#### Task description:
Output only the lines below from the one containing "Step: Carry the" to the one containing "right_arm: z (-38", exactly as written, both ends kept.

----- Material for this exercise -----

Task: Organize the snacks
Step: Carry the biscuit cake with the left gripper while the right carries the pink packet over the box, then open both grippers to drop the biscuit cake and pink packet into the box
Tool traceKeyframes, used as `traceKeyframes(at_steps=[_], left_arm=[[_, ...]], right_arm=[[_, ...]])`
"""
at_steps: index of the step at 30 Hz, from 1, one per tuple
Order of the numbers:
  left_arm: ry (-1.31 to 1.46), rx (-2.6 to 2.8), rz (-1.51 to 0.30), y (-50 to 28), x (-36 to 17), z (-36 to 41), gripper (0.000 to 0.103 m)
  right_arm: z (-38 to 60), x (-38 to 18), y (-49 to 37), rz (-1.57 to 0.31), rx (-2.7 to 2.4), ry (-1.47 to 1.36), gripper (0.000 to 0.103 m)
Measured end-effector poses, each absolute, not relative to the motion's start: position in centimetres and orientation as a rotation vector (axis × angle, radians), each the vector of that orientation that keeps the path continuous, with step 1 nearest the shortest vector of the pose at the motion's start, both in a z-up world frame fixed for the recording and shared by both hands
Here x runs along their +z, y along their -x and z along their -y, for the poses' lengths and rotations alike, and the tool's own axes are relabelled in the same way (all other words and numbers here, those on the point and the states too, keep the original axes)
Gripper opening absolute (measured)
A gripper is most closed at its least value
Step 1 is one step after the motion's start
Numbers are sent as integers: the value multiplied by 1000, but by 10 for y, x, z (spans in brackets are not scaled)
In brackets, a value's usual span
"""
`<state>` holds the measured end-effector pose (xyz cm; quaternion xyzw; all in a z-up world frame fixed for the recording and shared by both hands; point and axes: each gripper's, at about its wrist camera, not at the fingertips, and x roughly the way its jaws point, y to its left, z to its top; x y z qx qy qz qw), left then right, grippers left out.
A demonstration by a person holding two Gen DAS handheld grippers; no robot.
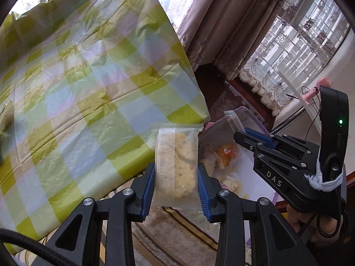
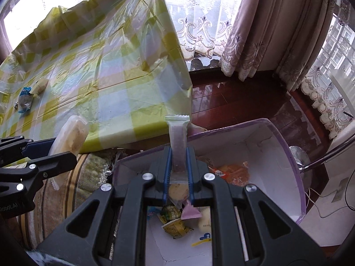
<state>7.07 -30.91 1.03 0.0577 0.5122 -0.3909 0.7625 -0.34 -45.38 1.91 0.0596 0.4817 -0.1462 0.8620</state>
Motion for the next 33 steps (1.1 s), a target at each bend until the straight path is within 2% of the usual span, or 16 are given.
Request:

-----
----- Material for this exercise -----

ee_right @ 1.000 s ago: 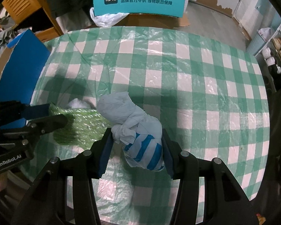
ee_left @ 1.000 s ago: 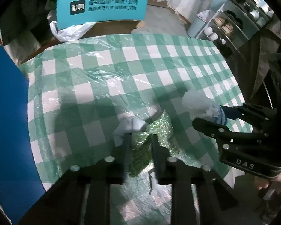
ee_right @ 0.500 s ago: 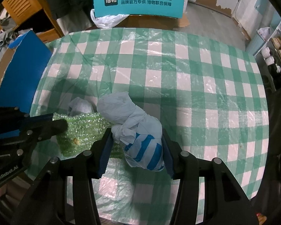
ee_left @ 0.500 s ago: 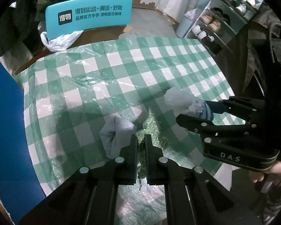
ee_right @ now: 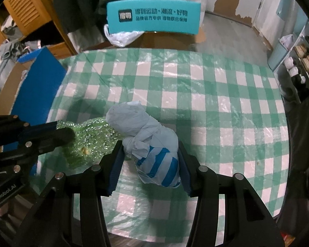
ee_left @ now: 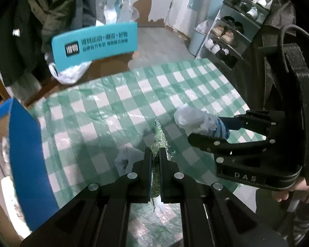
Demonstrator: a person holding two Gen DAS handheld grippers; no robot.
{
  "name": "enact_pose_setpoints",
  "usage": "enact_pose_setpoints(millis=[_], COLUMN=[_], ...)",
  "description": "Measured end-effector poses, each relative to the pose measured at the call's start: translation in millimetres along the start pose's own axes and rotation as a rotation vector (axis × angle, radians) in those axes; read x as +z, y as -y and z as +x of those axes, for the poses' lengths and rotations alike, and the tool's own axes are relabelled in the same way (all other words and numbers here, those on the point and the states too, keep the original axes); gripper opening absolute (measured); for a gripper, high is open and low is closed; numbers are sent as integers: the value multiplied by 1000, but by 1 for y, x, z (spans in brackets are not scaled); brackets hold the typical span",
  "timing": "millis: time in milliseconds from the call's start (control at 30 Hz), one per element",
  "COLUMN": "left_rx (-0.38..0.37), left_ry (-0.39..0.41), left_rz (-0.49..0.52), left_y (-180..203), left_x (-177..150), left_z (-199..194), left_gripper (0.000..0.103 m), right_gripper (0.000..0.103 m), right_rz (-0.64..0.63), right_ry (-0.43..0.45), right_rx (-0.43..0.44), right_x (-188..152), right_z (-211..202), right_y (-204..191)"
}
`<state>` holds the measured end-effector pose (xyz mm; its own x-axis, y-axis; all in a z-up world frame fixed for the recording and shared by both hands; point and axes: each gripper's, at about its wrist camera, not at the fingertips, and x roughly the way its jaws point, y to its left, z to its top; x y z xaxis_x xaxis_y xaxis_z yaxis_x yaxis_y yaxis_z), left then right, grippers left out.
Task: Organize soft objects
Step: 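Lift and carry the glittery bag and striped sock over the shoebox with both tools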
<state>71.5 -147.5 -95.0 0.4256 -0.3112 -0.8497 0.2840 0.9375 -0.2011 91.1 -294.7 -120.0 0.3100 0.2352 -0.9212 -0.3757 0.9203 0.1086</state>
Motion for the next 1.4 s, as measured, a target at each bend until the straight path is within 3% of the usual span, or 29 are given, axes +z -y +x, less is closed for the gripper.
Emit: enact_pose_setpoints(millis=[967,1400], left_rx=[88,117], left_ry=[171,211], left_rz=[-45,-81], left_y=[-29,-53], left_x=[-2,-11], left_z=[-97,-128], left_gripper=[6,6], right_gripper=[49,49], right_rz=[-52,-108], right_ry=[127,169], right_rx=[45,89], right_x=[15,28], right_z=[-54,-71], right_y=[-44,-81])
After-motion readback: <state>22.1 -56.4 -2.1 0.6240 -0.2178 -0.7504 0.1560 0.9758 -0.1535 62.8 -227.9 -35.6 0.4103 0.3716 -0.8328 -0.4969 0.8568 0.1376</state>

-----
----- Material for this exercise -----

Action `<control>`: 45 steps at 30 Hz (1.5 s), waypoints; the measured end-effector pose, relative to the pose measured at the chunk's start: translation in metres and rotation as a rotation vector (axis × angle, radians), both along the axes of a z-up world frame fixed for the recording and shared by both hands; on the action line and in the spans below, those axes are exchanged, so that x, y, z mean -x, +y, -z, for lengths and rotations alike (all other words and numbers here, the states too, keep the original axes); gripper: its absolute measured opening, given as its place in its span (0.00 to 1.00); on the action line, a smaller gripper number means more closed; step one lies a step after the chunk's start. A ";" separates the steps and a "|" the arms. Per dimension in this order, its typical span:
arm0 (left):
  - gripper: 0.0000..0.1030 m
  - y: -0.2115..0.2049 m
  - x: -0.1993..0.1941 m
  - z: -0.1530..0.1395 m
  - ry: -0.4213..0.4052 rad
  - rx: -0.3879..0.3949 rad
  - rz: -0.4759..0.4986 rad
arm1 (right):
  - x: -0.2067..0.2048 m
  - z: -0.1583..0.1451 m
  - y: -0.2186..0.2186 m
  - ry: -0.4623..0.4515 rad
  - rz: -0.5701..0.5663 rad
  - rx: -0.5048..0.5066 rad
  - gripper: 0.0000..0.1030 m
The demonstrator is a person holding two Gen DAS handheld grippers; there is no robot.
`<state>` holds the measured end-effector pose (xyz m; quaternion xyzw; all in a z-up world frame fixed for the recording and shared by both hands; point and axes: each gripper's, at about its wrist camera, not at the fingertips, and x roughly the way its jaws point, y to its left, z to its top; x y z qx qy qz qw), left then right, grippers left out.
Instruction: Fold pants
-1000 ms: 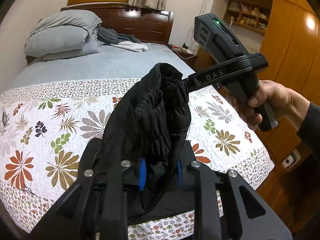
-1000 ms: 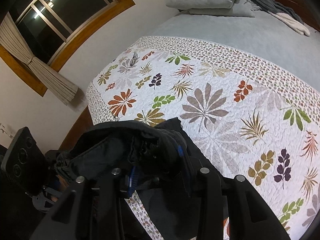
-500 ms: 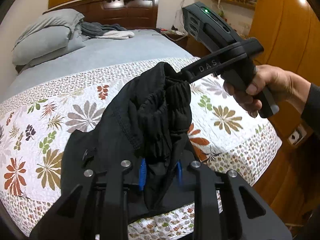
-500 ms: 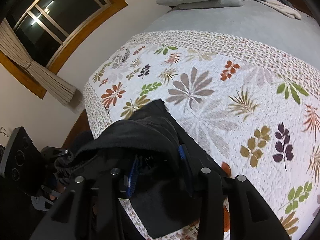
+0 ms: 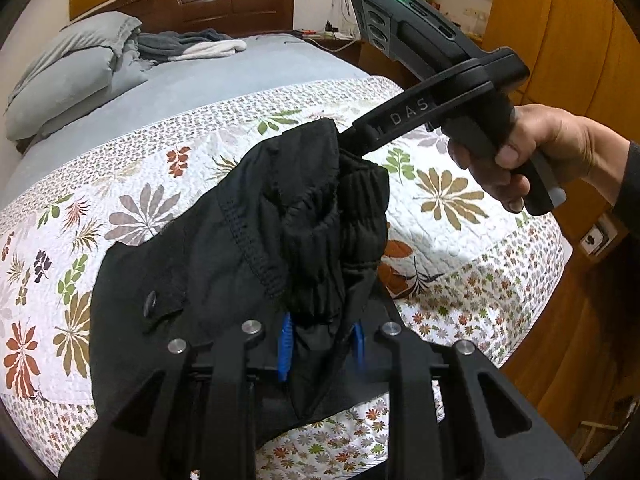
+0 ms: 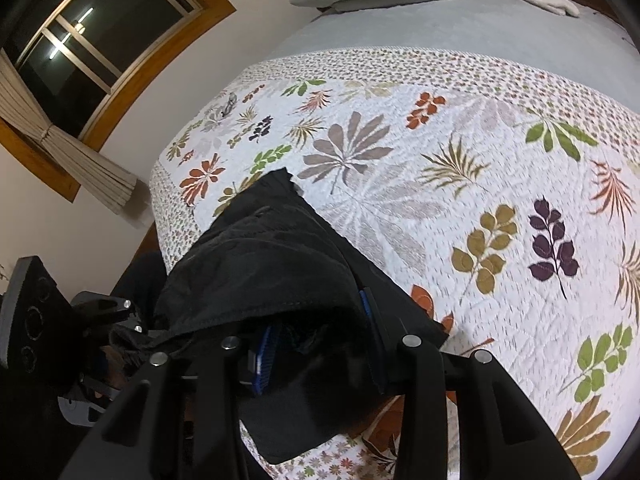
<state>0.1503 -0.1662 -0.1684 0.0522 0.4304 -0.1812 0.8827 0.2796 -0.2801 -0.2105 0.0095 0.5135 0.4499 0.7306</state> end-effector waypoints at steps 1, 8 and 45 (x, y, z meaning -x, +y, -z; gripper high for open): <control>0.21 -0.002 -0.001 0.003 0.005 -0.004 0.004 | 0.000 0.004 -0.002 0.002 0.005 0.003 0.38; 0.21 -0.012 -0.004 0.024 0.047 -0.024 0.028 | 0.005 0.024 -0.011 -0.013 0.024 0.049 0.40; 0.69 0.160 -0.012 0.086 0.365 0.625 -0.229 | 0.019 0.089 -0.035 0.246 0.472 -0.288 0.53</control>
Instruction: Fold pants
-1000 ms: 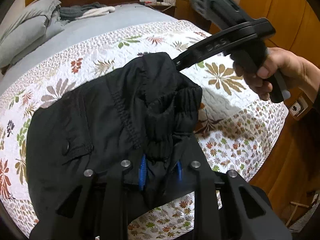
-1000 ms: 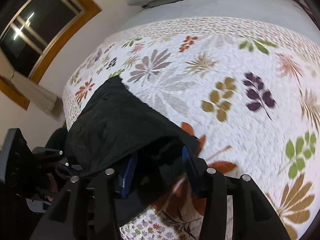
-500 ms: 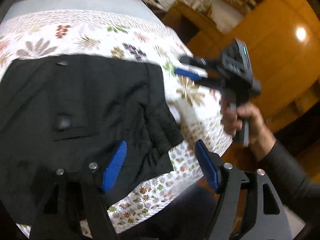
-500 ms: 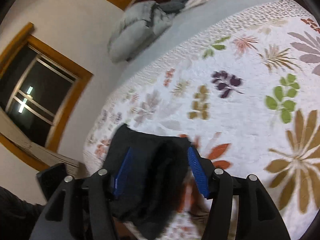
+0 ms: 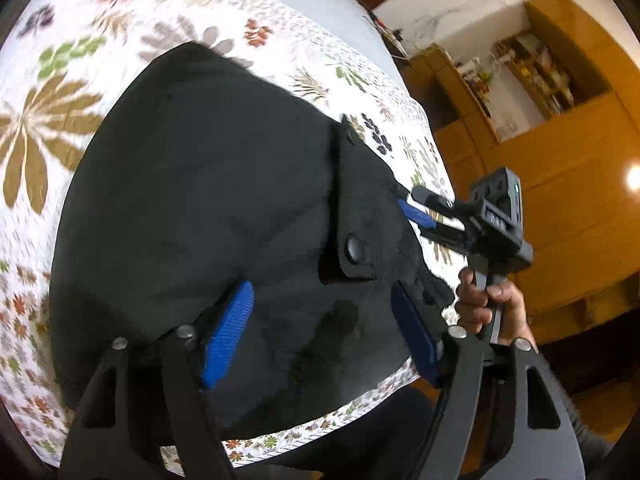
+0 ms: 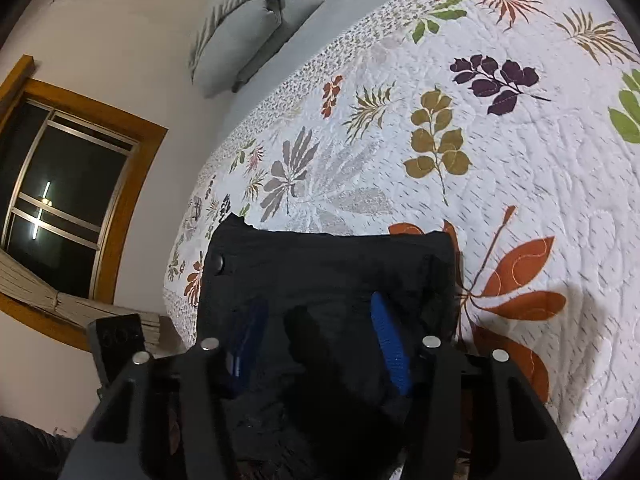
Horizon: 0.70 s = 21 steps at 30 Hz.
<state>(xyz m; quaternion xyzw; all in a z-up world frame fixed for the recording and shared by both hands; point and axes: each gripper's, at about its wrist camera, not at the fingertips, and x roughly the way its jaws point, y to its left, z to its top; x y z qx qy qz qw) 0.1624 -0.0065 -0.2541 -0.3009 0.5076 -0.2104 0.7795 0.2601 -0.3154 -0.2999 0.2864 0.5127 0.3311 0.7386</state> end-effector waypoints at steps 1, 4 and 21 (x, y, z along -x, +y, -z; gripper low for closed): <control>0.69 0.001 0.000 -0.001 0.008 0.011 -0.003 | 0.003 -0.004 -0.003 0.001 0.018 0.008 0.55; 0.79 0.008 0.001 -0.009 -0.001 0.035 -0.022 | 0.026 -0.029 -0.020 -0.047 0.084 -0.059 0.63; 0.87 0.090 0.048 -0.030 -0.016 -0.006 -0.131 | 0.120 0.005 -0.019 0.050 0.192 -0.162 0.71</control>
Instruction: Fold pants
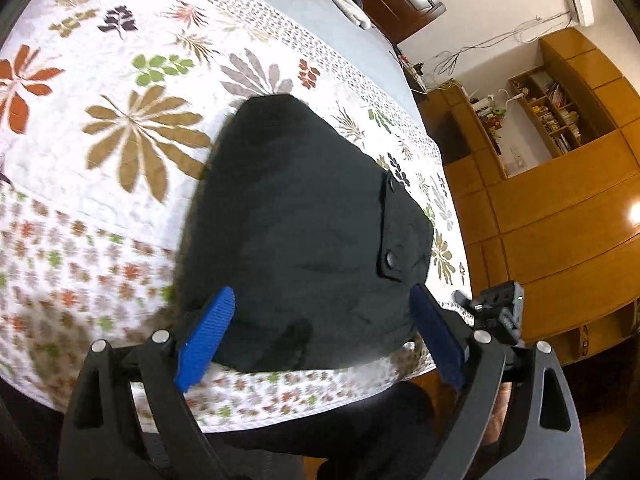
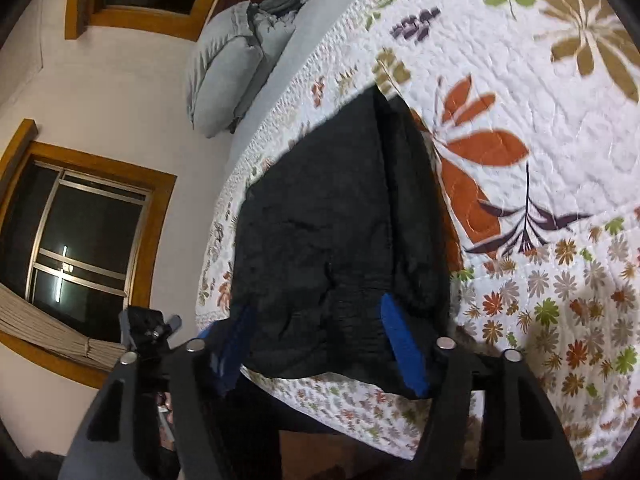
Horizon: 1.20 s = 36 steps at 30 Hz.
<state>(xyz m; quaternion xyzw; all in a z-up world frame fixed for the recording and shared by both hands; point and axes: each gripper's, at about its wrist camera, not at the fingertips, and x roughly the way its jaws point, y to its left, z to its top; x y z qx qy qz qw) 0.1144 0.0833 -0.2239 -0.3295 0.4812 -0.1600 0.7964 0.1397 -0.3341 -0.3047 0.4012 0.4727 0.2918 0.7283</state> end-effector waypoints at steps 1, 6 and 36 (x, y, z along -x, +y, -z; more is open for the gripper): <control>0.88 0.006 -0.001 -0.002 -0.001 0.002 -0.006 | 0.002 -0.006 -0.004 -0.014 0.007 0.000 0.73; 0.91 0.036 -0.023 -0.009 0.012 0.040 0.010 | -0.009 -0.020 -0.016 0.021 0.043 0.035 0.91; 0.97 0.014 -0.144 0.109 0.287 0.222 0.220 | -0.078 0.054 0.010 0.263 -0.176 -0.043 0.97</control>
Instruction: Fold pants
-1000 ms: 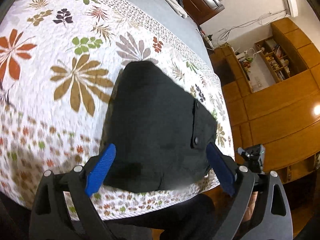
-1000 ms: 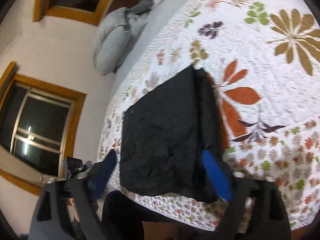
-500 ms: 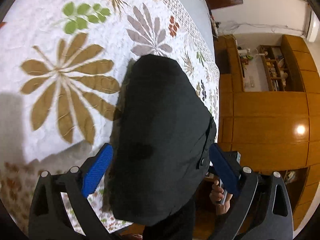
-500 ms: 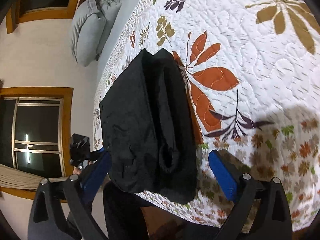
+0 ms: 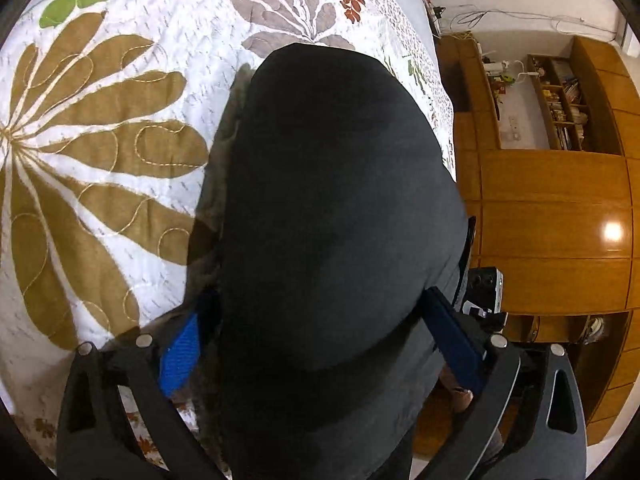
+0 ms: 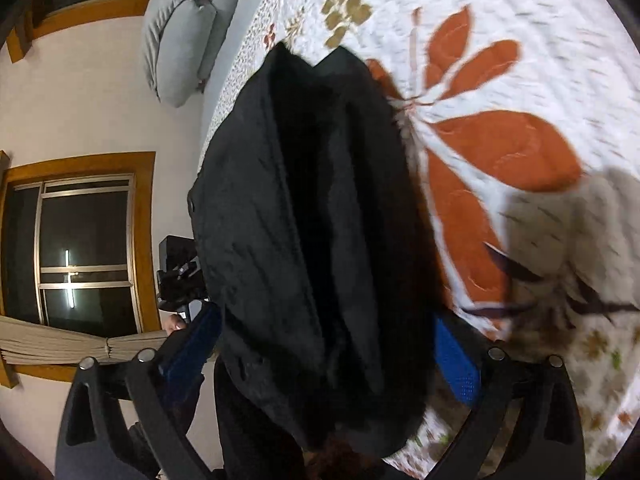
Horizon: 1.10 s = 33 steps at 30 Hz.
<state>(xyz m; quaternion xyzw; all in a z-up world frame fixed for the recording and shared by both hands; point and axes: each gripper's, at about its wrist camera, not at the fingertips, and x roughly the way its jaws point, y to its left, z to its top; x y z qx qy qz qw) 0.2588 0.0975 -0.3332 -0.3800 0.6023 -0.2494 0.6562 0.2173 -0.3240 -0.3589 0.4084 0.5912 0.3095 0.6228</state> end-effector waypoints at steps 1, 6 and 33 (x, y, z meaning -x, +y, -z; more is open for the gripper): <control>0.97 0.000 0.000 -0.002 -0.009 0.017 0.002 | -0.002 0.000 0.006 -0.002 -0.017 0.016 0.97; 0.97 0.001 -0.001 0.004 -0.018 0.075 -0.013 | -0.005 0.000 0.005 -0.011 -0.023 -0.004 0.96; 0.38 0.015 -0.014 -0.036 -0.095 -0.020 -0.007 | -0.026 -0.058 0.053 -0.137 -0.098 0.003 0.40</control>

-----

#### Answer for this exercise:
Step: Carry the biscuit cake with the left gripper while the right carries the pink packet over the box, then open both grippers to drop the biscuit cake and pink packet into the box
Tool traceKeyframes, used as `traceKeyframes(at_steps=[_], left_arm=[[_, ...]], right_arm=[[_, ...]])`
"""
at_steps: index of the step at 30 Hz, from 1, one per tuple
Order of the numbers:
  left_arm: ry (-1.31 to 1.46), rx (-2.6 to 2.8), rz (-1.51 to 0.30), y (-50 to 28), x (-36 to 17), z (-36 to 41), gripper (0.000 to 0.103 m)
  right_arm: z (-38 to 60), x (-38 to 18), y (-49 to 37), rz (-1.57 to 0.31), rx (-2.7 to 2.4), ry (-1.47 to 1.36), gripper (0.000 to 0.103 m)

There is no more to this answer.